Organ Failure Guideline Review
Why did I do the guideline review?
There are two main questions I’m trying to find answers for my dissertation: 1) Can we predict the acute onset of severe diseases, and 2) How can those prediction models could improve the quality of the current clinical workflow.
In the most of existing ML methodologies for supervised and semi-supervised learning, they aim to fit a model that minimizes the loss function while satisfying specific constraints, such as regularization or inherent limitation of each modeling approach. When the training is done, perhaps showing enough evidence that the loss is converged, we normally evaluate with traditional ML evaluation criteria, such as AUROC, AUPRC, or F1. This is a common quantitative means to estimate how well the model performs when it encounters new instances.
In addition to those common language talking about model’s performance in general, the model need to ensure that predicted risks are concordant to medical consensus. When models can ensure that the predicted risks are concordant to gold standard measures used for diagnoses, it will gain more interst from clinicians, thereby opening up some potential opportunities to deploy ML models in the practice. It will help physicians to understand better on how they should percieve the predicted risk for the practice.
Identifying gold standard measures for diseases are challenging.
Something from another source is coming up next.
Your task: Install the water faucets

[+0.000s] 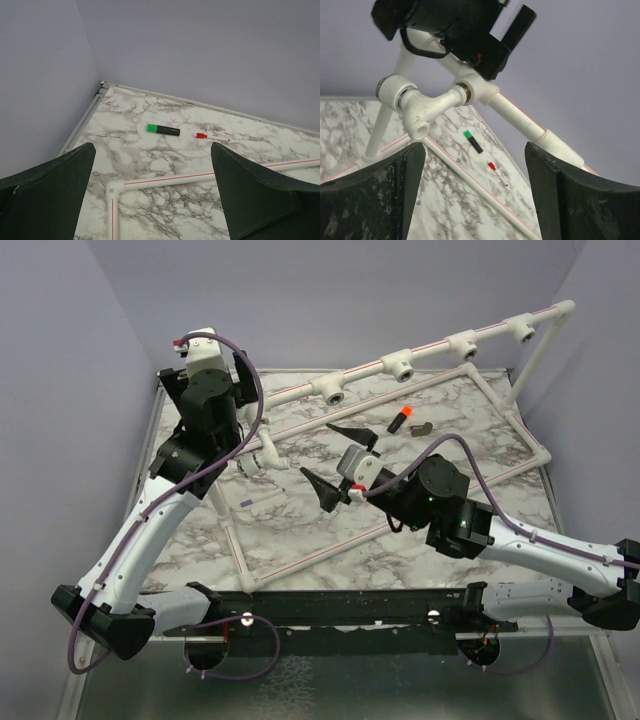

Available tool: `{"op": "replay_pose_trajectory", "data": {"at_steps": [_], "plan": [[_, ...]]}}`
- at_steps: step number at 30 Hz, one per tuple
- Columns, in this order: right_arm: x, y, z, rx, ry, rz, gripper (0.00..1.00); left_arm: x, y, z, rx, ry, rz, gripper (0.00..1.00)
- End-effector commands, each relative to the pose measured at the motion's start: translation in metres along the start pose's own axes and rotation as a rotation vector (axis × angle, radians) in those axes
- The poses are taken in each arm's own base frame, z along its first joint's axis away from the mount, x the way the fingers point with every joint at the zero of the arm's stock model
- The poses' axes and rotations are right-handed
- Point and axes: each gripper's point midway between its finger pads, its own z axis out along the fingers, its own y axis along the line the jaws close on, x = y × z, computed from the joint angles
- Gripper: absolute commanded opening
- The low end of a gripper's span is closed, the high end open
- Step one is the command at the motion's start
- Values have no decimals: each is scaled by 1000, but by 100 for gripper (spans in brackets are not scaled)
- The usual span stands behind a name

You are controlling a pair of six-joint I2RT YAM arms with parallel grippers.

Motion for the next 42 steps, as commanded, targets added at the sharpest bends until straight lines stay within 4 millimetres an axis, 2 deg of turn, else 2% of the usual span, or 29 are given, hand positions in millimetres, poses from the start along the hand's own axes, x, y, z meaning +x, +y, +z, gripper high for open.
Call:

I personally believe, and was taught, the best source of such information was from clinical guidelines. Still, there are more than one guidelines for one disease. For example, AHA and ESC have separate clinical guideline for acute heart failure. I just briefly went over the contents but I believe they didn’t published as one clinical guideline because they might have some conflict on some contents (e.g., the definition of acute heart failure, or level of evidence for recommendations). Therefore, as a researcher who don’t have medical training, should decide which guideline I should follow for my research with limited medical knowledge. I believe this heterogeniety for contents in clinical guideline should vary more for diseases that consensus is less converged.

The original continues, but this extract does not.